=== Assignment ===
The answer is the data repeated in full, with no pictures included.

=== Supplied data ===

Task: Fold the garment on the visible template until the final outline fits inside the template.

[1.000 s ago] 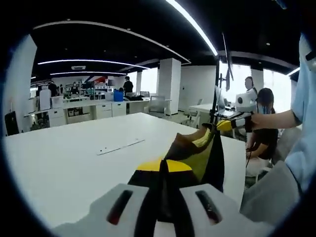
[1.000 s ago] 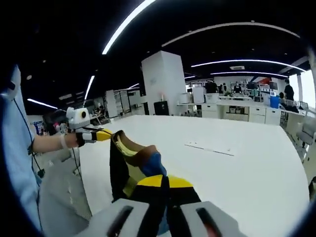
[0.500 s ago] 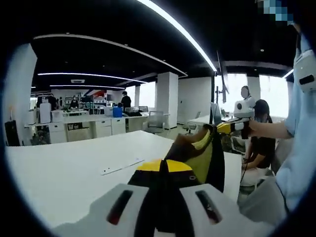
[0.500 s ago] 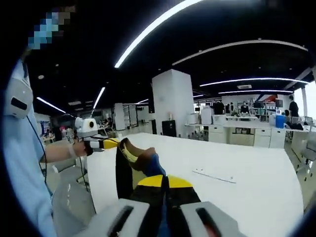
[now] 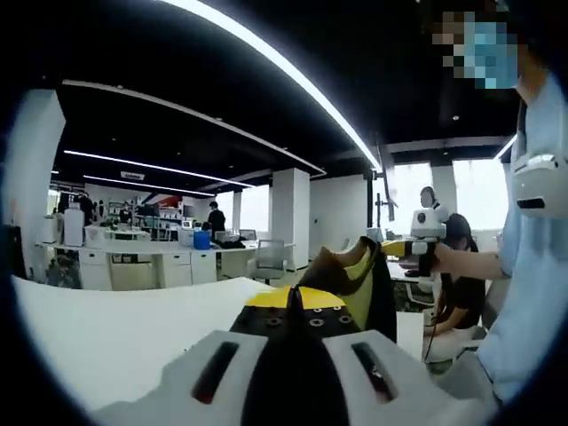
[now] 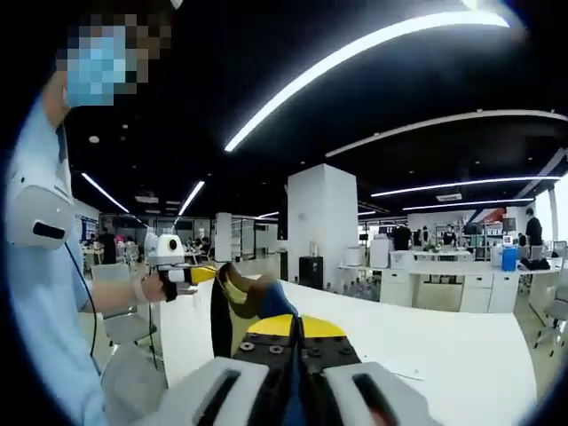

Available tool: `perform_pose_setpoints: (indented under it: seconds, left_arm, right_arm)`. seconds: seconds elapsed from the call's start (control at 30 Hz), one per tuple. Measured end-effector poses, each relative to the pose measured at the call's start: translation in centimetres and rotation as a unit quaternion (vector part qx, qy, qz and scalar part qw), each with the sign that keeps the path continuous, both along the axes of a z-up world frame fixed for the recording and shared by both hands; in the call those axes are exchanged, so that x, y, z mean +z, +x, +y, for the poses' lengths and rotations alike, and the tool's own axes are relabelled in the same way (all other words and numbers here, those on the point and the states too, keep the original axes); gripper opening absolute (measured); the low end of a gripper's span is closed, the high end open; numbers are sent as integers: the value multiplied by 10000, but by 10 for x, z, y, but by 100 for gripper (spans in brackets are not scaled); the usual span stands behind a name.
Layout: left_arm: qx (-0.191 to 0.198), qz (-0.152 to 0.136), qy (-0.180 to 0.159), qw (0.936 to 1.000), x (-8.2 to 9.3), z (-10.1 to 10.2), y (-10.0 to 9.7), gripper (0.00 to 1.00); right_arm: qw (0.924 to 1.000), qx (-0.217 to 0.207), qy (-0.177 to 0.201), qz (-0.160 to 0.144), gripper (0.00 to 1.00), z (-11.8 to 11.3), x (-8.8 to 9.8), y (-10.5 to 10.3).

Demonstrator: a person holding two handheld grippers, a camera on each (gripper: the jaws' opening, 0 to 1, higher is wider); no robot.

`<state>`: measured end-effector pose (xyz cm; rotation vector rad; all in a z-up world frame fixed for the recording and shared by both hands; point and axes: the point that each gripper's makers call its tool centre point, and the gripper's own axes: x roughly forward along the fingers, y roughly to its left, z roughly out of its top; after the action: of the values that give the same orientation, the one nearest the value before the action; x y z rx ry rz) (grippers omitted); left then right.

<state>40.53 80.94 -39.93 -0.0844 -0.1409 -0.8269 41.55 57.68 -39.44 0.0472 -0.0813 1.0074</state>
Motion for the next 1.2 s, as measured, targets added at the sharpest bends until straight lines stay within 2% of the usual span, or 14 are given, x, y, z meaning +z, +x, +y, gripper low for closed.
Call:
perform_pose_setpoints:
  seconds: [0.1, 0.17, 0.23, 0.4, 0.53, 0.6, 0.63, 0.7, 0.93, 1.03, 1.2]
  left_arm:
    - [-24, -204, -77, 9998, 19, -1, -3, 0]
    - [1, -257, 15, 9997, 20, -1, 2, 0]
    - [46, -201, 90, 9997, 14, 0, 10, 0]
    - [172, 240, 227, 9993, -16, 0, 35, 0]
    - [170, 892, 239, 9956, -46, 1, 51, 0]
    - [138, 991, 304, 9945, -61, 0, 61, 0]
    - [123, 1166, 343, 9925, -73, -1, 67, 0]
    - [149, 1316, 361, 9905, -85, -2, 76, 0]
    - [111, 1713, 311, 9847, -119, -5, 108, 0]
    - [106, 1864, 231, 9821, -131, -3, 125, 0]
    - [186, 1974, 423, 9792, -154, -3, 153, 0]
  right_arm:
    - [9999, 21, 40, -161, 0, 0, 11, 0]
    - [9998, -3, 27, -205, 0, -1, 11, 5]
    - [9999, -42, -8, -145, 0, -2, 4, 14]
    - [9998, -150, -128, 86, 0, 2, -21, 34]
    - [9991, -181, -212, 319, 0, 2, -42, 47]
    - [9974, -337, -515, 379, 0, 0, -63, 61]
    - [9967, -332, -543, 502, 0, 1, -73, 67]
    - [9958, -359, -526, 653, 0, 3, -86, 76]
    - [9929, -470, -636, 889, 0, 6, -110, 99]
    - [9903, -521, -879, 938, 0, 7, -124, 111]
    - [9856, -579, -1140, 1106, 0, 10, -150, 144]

=== Written reply ===
Task: Fold the garment on the visible template until the final outline fits inside the template.

[1.000 s ago] 
[1.000 s ago] 
[0.500 s ago] 
[0.500 s ago] 
[now] 
[now] 

Available tool: `perform_pose_setpoints: (indented under it: seconds, left_arm, right_arm)`. seconds: seconds elapsed from the call's start (control at 30 Hz), one per tuple. Measured end-effector poses, each relative to the pose measured at the call's start: translation in centimetres and rotation as a unit quaternion (vector part qx, qy, qz and scalar part qw), each with the sign that keeps the path continuous, both along the axes of a z-up world frame fixed for the recording and shared by both hands; in the call those axes are exchanged, so that x, y, z mean +z, +x, +y, for the poses' lengths and rotations alike, and the tool's own axes are relabelled in the same way (all other words and numbers here, those on the point and the states too, keep the original axes); gripper opening absolute (measured); the low end of a gripper's span is closed, the high end open; numbers are sent as integers: the value multiplied by 10000, but by 10 for x, z, y, but by 100 for gripper (spans in brackets are not scaled); the usual span stands behind a name.
Layout: left_arm: qx (-0.191 to 0.198), qz (-0.152 to 0.136), qy (-0.180 to 0.159), qw (0.936 to 1.000), x (-8.2 to 9.3), z (-10.1 to 10.2), y (-10.0 to 9.7), gripper (0.00 to 1.00); right_arm: qw (0.924 to 1.000), qx (-0.217 to 0.207), qy (-0.177 to 0.201), qz (-0.160 to 0.144), gripper (0.00 to 1.00), z (-11.8 to 11.3), x (-8.8 to 9.8), y (-10.5 to 10.3).

Demonstrator: a person holding two handheld grippers, a camera on each (gripper: the jaws' opening, 0 to 1, higher is wider); no robot.

`<state>`: measured end-effector pose (xyz cm; rotation vector rad; all in a z-up world frame fixed for the recording and shared by both hands; point and axes: the point that each gripper's makers call its tool centre point, and the gripper's own axes: x roughly forward along the fingers, y roughly to its left, z roughly out of its top; after the action: of the values that give the same orientation, the one nearest the value before the action; x y z rx ry rz) (grippers omitted); left then right.

<state>40.53 80.94 -39.93 -0.0844 -0.1409 -0.8269 41.55 57.68 -39.44 0.0472 -0.0813 1.0074</state>
Motion for the next 1.2 s, as measured, targets added at the sharpest bends until straight lines stay within 2% of the usual span, or 14 are given, x, y, z meaning +z, +x, +y, gripper low for closed.
Call:
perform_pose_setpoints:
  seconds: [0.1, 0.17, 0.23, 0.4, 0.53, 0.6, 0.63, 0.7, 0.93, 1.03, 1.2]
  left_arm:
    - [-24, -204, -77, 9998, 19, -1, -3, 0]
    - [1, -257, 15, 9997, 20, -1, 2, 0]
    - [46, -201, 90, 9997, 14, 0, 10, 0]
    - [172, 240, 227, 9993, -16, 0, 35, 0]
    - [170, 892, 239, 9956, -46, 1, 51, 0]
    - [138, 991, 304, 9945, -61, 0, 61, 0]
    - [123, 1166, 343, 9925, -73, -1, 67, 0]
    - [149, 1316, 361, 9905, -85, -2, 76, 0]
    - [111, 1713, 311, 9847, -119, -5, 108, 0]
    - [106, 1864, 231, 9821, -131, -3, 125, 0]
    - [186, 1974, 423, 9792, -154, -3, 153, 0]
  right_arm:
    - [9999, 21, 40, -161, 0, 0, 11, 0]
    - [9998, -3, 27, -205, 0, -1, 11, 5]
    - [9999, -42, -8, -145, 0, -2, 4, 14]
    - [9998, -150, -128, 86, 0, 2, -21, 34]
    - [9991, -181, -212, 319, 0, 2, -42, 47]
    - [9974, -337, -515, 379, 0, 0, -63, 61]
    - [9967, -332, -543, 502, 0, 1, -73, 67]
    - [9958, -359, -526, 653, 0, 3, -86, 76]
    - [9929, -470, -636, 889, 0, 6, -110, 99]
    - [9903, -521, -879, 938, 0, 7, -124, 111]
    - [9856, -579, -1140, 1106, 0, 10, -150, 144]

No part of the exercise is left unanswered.